Conclusions: In neonates presenting with unexplained recurrent anemia, particularly those with a history of neonatal hyperbilirubinemia, HS should be suspected. Due to the atypical manifestations, genetic analysis serves as a pivotal tool in the early diagnosis of HS, and novel genetic mutations may be identified, which can subsequently be added to the genetic database.

Background

Hereditary spherocytosis (HS) is a genetically inherited hemolytic anemia caused by defects in erythrocyte membrane proteins. The clinical manifestations exhibit considerable heterogeneity in terms of age of onset, phenotypic severity, genetic mutation profiles, and inheritance patterns, thereby posing significant challenges for the early identification of HS (1).
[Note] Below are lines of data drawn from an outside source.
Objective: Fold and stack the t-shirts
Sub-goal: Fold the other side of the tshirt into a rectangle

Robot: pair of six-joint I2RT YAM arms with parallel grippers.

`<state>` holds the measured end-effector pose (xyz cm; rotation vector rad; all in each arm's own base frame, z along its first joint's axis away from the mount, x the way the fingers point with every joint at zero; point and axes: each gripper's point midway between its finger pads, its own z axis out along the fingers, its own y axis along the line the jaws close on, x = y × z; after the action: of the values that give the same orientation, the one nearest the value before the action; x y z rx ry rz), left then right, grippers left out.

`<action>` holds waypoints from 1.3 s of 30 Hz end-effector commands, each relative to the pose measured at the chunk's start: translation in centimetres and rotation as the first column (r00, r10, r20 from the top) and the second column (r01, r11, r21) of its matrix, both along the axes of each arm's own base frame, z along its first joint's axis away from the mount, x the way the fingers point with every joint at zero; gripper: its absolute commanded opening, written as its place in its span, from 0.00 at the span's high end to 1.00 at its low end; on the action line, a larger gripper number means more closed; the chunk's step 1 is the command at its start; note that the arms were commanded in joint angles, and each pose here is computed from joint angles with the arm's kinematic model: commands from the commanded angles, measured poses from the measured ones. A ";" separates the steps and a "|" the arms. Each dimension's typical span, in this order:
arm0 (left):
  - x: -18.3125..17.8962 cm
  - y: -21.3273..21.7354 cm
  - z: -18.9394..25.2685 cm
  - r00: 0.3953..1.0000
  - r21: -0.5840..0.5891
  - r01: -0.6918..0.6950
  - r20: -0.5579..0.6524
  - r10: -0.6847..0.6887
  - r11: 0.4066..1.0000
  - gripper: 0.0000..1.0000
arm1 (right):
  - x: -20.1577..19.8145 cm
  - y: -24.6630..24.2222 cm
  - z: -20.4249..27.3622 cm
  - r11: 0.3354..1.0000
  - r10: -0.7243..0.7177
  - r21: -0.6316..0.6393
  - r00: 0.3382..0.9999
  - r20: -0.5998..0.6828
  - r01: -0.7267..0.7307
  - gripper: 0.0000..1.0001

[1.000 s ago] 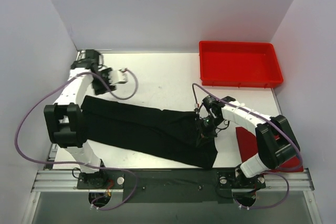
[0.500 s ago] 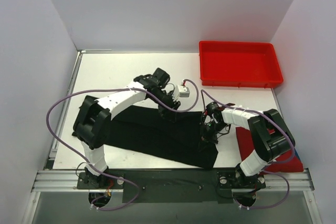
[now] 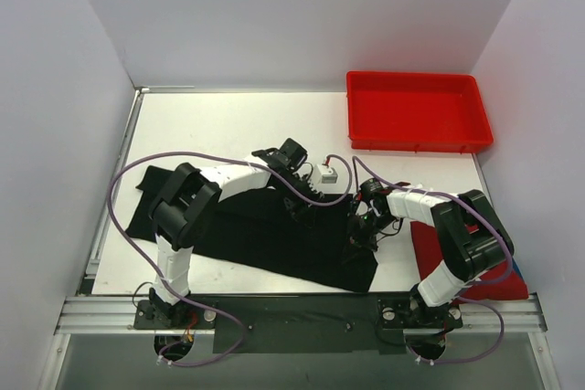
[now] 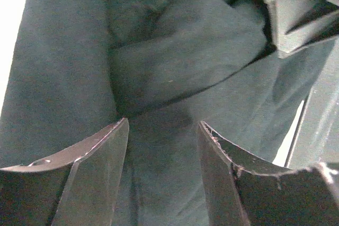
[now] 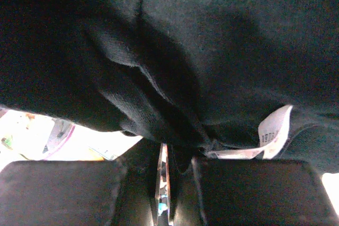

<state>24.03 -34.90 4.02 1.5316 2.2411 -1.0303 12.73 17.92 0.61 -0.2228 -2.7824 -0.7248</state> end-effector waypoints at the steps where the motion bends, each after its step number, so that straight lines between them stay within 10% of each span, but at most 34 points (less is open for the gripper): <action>1: 2.9 0.0 0.0 0.995 -0.023 -0.058 0.079 0.060 0.998 0.35 | 0.0 -0.7 -0.7 0.999 -0.008 -0.032 1.000 0.025 0.008 1.00; 11: 3.5 0.7 -0.7 0.991 0.059 -0.100 0.095 0.094 0.993 0.32 | 0.0 -0.8 -0.7 1.000 0.004 -0.021 1.000 0.029 -0.004 1.00; 20: 1.0 0.8 -1.1 0.999 0.067 -0.033 0.028 0.031 0.997 0.62 | 0.2 -0.7 -0.7 1.000 0.008 -0.012 1.000 0.030 -0.007 1.00; 24: 1.6 0.4 0.6 0.999 0.042 -0.025 0.024 0.024 0.999 1.00 | 0.5 -0.7 -0.3 1.000 0.006 -0.012 0.999 0.038 -0.006 1.00; 39: -0.5 3.3 6.4 0.998 -0.053 -0.006 -0.067 0.002 0.999 1.00 | 1.7 0.3 3.1 0.997 0.069 0.035 0.988 0.136 -0.074 1.00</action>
<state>25.52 -31.83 6.87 1.4519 2.3309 -1.0498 13.79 18.13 1.26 -0.1719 -2.8192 -0.7796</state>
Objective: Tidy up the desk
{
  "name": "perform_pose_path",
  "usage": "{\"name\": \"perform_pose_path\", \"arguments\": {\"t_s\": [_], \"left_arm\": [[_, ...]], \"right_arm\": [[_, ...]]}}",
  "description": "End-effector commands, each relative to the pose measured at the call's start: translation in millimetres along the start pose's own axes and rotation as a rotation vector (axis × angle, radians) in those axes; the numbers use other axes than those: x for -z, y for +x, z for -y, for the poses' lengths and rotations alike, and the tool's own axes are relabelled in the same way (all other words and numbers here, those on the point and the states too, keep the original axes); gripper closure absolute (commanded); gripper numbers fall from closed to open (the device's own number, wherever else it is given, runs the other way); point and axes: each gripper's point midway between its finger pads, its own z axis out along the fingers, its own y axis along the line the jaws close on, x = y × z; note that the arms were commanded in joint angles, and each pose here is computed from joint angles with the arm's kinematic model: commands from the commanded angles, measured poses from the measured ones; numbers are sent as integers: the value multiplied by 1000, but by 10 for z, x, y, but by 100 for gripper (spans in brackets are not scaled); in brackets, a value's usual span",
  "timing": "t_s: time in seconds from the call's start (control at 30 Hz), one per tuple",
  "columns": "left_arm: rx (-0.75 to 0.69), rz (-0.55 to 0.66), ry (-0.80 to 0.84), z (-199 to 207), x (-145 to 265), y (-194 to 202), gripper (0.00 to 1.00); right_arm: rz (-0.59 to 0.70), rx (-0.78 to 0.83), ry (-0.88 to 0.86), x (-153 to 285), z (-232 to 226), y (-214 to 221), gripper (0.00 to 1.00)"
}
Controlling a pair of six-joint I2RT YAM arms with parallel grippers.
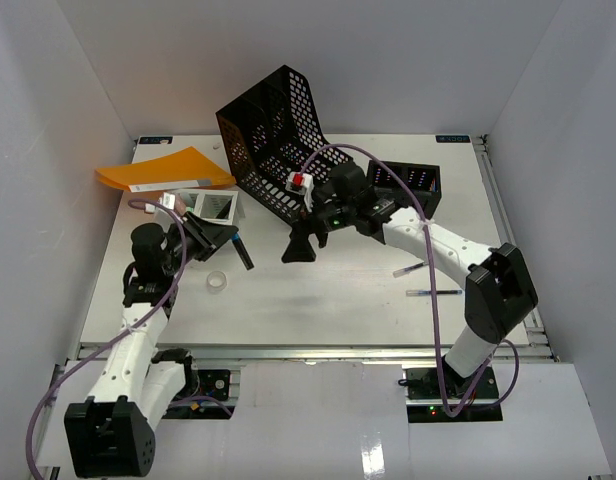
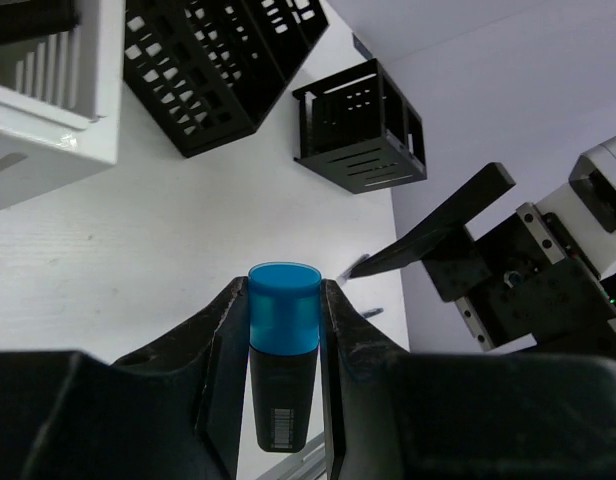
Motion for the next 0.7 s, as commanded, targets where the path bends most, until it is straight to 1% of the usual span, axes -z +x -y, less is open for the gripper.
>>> {"name": "perform_pose_path", "arguments": {"t_s": [0.0, 0.1, 0.17, 0.27, 0.4, 0.47, 0.5, 0.6, 0.67], "left_arm": [[-15, 23, 98, 403, -145, -76, 100], [-19, 27, 107, 470, -232, -55, 100], [-23, 19, 117, 517, -275, -12, 100], [-26, 20, 121, 530, -328, 2, 100], [-34, 19, 138, 603, -352, -2, 100], [-36, 16, 141, 619, -363, -2, 100], [-37, 15, 142, 625, -368, -1, 100], [-38, 16, 148, 644, -372, -1, 100], [-39, 15, 151, 657, -370, 5, 100]], "right_arm": [[153, -66, 136, -196, -19, -600, 5], [154, -83, 220, -293, 67, -628, 8], [149, -95, 226, -338, 59, -644, 10], [154, -111, 252, -374, 84, -671, 15], [144, -115, 343, -396, 235, -616, 23], [138, -119, 347, -421, 261, -585, 26], [135, -121, 347, -434, 269, -575, 29], [126, -126, 320, -493, 241, -553, 42], [119, -126, 291, -541, 201, -543, 47]]}}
The molecular pathogenesis is primarily attributed to mutations in five genes (ANK1, SPTB, SLC4A1, EPB42, and SPTA1, with ANK1 and SPTB being the most prevalent), which disrupt the vertical linkages of the erythrocyte membrane and induce structural abnormalities in the cytoskeletal architecture. These pathological changes lead to membrane instability, spheroidal transformation of erythrocytes, and subsequent splenic sequestration, ultimately establishing a chronic hemolytic process (2).

Epidemiological data has revealed significant geographical variation in the incidence of HS. Northern European and North American populations demonstrated higher prevalence rates, ranging from 1/2,000 to 1/5,000, whereas Asian populations exhibited a relatively lower incidence, estimated at approximately 1/100,000. However, the true incidence might be higher when considering potential underdiagnosis (3). Typical clinical manifestations include chronic hemolytic anemia, splenomegaly, and intermittent jaundice. However, pediatric manifestations exhibit greater variability, including isolated reticulocytosis, neonatal hyperbilirubinemia, recurrent jaundice or hemolytic episodes, and anemia (4). Notably, approximately 20% of sporadic cases were devoid of a definitive family history, particularly among individuals with novel mutations (5). Given the diagnostic constraints in primary healthcare settings, which arise from both technical limitations and insufficient clinical awareness, these factors contribute to persistently high rates of underdiagnosis or misdiagnosis. We present herein a neonatal HS case with a frameshift ANK1 gene mutation that has not been previously reported, with the aim of improving the early diagnosis and management of neonatal HS, especially in patients with atypical clinical symptoms.

Case presentation

A 29-day-old boy from Sichuan province of China was referred to pediatric outpatient department due to decreased hemoglobin (HGB) level of 72 g/L. He had been hospitalized during the first week of life due to neonatal hyperbilirubinemia and his HGB level was monitored at 89 g/L, prompting the initiation of oral iron supplementation. And following the administration of phototherapy, his jaundice subsided. However, one week later, the HGB level decreased to 61 g/L, necessitating a red blood cell (RBC) transfusion and his HGB level recovered to 109 g/L following the transfusion. Owing to this episode, the infant was subjected to additional evaluations, including thalassemia gene analysis, serum UAST (unusual antibody screening test), and neonatal hemolytic disease testing, all of which showed no abnormalities. The parents denied consanguinity, family history of genetic disorders, hematologic diseases, infectious diseases, jaundice, or hepatic disorders.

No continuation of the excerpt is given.